The miasma theory of disease predominated at the time, and the organism that causes cholera, Vibrio cholerae, had not yet been identified (except by one Italian researcher whose findings were not widely known at the time). Johnson traces in detail the evidence and reasoning that led Snow to conclude that the disease is waterborne, rather than a result of “bad air” according to the miasma theory.

One result of Snow’s investigation was the creation of a famous map that showed the spread of the disease in relation to the water from a particular pump. The map was often reproduced and this helped promote the waterborne theory.

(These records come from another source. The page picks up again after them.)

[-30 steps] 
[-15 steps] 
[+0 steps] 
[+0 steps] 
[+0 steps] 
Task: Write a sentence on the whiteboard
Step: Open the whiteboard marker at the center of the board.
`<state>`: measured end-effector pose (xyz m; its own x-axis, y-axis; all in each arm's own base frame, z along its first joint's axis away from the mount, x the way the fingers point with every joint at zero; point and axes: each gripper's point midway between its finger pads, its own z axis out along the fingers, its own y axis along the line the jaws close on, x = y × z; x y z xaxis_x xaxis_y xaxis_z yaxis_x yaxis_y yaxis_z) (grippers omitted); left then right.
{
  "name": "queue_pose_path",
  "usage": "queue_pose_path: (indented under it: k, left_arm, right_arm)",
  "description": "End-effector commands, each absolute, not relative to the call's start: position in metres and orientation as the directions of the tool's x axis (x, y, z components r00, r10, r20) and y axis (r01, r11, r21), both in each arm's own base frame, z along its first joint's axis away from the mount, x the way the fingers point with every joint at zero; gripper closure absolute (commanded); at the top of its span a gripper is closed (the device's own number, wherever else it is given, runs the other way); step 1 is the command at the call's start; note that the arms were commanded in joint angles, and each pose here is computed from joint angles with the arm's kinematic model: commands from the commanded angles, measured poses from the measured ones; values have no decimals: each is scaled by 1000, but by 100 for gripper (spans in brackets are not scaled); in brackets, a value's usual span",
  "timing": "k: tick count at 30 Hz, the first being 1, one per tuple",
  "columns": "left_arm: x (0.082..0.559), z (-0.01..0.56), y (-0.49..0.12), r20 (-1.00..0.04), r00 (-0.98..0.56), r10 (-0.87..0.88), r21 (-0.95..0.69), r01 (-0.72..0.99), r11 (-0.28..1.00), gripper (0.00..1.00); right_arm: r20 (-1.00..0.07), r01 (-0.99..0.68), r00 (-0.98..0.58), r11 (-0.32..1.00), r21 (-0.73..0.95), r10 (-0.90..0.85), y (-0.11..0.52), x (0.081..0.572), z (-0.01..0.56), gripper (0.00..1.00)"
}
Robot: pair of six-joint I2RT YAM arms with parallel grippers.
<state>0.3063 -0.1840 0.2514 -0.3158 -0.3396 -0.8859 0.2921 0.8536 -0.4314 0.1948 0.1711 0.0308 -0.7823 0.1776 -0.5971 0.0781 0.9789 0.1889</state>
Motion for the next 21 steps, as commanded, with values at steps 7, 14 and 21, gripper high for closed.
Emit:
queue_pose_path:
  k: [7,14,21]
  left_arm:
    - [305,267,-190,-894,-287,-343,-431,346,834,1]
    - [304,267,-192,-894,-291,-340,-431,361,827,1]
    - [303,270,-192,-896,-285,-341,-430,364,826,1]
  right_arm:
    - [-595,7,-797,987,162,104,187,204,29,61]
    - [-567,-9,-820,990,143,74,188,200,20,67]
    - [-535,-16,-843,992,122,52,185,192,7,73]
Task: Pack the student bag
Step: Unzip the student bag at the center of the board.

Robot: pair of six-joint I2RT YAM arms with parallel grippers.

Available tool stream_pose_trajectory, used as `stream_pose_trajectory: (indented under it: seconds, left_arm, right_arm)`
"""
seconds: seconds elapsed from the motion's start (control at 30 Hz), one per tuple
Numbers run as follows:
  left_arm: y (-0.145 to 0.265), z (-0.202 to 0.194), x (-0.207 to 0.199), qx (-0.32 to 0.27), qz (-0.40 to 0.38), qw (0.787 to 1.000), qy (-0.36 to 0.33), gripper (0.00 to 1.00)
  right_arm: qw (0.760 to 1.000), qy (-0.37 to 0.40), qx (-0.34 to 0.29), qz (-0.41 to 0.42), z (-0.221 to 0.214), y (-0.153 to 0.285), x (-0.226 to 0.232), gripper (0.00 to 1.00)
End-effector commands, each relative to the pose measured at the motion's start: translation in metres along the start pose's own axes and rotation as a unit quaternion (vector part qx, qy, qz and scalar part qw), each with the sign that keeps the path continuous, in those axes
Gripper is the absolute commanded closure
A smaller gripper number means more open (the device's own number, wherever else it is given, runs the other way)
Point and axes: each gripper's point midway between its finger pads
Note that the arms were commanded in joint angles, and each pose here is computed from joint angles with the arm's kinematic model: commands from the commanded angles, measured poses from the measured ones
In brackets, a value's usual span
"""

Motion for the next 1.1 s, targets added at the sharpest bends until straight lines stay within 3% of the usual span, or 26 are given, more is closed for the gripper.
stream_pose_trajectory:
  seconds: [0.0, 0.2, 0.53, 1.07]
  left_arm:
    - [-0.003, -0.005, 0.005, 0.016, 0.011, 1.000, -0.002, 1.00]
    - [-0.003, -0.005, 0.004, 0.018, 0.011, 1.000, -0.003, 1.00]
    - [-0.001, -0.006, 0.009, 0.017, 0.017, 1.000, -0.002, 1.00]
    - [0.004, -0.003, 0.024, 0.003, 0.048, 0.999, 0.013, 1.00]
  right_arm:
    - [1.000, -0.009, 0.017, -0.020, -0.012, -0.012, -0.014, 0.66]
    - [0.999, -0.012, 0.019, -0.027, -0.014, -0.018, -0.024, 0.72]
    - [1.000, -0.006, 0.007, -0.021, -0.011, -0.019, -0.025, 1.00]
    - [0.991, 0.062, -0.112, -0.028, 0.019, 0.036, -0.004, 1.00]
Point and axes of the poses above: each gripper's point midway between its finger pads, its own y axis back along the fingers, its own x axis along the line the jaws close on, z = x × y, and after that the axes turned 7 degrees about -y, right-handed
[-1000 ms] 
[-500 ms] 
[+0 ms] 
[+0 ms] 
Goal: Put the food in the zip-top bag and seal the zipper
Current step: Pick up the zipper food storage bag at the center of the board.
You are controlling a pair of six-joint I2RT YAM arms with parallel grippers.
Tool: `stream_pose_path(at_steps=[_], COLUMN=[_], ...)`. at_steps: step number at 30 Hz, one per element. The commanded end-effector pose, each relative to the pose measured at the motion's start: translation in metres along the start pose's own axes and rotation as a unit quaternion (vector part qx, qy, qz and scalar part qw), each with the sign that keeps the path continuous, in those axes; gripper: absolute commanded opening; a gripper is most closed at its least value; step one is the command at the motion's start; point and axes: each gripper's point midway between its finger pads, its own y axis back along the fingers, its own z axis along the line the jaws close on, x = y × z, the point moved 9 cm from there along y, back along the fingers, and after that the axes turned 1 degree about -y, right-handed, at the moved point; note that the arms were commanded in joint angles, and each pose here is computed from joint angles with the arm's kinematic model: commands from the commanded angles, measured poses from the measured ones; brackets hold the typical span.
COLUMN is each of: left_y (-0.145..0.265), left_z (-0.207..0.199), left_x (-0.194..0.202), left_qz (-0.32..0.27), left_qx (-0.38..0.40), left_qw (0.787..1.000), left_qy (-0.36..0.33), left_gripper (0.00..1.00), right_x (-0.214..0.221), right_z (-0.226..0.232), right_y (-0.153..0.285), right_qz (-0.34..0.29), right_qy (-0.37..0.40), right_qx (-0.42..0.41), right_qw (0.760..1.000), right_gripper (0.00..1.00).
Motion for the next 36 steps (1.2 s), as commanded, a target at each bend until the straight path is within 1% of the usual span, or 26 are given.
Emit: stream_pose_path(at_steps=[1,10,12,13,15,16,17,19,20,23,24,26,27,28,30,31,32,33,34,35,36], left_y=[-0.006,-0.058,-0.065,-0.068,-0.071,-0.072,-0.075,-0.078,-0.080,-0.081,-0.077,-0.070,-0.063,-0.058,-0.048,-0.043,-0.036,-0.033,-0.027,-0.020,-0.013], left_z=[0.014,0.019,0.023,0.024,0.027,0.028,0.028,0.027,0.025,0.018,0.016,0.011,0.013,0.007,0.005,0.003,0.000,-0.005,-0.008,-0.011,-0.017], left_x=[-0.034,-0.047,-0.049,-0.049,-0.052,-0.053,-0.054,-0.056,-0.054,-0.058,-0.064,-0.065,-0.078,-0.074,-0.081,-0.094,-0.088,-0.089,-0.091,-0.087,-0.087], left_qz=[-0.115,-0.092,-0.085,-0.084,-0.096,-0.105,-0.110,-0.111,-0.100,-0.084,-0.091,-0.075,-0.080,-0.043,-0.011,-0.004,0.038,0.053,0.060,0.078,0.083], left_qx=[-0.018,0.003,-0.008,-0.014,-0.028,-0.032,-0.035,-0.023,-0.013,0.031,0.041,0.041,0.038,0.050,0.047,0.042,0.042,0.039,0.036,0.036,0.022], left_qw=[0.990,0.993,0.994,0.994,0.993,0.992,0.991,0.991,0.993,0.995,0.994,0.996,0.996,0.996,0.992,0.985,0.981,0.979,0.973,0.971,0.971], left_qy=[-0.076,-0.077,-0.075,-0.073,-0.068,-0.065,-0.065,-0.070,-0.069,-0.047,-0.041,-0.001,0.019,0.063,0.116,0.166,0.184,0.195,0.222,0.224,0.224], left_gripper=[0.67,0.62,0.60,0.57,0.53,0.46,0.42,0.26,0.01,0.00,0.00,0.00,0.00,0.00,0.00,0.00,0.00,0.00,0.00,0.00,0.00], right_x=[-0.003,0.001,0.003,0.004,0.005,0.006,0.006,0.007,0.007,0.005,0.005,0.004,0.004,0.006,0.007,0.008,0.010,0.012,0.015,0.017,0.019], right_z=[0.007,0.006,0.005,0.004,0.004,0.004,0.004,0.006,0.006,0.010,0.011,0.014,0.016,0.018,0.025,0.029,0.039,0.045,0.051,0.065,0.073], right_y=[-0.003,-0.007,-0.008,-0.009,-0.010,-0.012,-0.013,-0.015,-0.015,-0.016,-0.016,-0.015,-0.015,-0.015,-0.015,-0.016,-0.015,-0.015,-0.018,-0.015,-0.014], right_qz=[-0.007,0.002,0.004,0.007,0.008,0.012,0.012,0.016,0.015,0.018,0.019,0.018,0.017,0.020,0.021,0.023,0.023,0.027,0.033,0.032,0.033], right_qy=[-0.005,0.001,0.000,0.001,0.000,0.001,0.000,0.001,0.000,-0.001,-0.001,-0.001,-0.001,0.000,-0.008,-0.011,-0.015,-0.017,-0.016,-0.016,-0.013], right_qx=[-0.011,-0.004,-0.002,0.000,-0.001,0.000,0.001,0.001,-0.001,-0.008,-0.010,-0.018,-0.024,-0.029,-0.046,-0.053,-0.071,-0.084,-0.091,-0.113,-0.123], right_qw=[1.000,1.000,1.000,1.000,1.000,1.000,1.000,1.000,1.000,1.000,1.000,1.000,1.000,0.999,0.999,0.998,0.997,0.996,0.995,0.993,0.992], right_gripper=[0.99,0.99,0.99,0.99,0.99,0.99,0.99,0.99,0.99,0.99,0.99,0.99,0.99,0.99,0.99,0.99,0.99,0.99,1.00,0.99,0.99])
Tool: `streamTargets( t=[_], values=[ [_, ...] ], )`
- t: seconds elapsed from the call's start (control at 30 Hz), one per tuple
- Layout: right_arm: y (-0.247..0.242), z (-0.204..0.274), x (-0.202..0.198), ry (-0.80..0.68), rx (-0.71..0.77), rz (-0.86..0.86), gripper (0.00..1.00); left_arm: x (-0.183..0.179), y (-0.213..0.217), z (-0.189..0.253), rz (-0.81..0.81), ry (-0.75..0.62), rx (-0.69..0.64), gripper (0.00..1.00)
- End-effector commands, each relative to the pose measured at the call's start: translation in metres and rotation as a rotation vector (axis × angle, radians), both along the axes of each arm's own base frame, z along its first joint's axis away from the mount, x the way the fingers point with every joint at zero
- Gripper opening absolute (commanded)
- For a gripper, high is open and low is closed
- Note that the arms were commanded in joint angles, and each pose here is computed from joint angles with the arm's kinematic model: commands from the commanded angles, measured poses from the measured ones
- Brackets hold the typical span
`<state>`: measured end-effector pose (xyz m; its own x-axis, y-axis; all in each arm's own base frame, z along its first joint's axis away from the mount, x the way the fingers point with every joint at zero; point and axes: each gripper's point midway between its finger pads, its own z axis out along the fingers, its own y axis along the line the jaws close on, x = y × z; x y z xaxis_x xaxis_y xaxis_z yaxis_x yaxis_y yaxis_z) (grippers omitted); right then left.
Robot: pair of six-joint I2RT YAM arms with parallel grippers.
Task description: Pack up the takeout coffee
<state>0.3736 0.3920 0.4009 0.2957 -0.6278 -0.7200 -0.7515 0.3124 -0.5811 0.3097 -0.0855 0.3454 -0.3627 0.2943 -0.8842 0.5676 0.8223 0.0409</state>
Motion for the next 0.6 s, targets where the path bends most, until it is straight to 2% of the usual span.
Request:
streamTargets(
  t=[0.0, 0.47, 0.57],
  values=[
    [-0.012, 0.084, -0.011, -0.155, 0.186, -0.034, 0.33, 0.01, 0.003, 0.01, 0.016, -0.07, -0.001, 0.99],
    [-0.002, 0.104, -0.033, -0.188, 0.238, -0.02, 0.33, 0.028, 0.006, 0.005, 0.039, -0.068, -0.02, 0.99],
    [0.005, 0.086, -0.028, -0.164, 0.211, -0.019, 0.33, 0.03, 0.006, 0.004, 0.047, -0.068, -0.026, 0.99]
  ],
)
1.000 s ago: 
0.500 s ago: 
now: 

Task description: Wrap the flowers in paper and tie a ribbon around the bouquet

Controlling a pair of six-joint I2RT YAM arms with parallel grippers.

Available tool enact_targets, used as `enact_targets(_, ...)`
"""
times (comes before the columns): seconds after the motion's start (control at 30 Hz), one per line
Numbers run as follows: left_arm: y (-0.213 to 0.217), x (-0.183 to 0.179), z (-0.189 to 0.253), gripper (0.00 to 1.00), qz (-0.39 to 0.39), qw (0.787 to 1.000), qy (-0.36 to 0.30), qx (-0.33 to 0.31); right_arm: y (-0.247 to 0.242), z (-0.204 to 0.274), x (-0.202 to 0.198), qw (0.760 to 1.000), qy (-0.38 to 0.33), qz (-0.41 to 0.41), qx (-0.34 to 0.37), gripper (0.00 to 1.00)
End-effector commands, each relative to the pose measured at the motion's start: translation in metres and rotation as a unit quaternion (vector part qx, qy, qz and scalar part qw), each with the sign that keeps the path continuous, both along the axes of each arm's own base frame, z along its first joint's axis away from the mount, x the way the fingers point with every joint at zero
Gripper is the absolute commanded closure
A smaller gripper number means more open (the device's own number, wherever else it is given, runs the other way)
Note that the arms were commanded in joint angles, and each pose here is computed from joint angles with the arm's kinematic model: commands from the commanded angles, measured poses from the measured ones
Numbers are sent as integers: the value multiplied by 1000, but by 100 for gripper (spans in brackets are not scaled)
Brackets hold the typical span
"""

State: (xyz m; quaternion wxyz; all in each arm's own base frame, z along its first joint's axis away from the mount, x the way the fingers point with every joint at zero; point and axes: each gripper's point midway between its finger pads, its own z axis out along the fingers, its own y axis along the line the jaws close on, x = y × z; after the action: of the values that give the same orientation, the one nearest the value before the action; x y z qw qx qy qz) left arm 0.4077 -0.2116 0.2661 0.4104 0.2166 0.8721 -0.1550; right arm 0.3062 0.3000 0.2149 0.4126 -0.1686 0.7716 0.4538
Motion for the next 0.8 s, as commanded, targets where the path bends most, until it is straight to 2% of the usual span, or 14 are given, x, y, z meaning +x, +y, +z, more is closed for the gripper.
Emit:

Johnson also suggests that this episode marked a turning point in urban history, from a time when the viability of large cities seemed doubtful to a time when city living has become healthier and more sustainable than rural living.

In an appendix “Notes on Further Reading,” Johnson points to an extensive website devoted to John Snow, hosted by the UCLA Dept. of Epidemiology. Among the suggested books, one that I might want to look at is Cartographies of Disease: Maps, Mapping, and Medicine by Tom Koch.

The author’s blog: stevenberlinjohnson.com

His other books are Everything Bad is Good for You,

Mind Wide Open: Your Brain and the Neuroscience of Everyday Life,

Emergence: The Connected Lives of Ants, Brains, Cities, and Software,

and Interface Culture : How New Technology Transforms the Way We Create and Communicate.

I’ll look forward to his next title.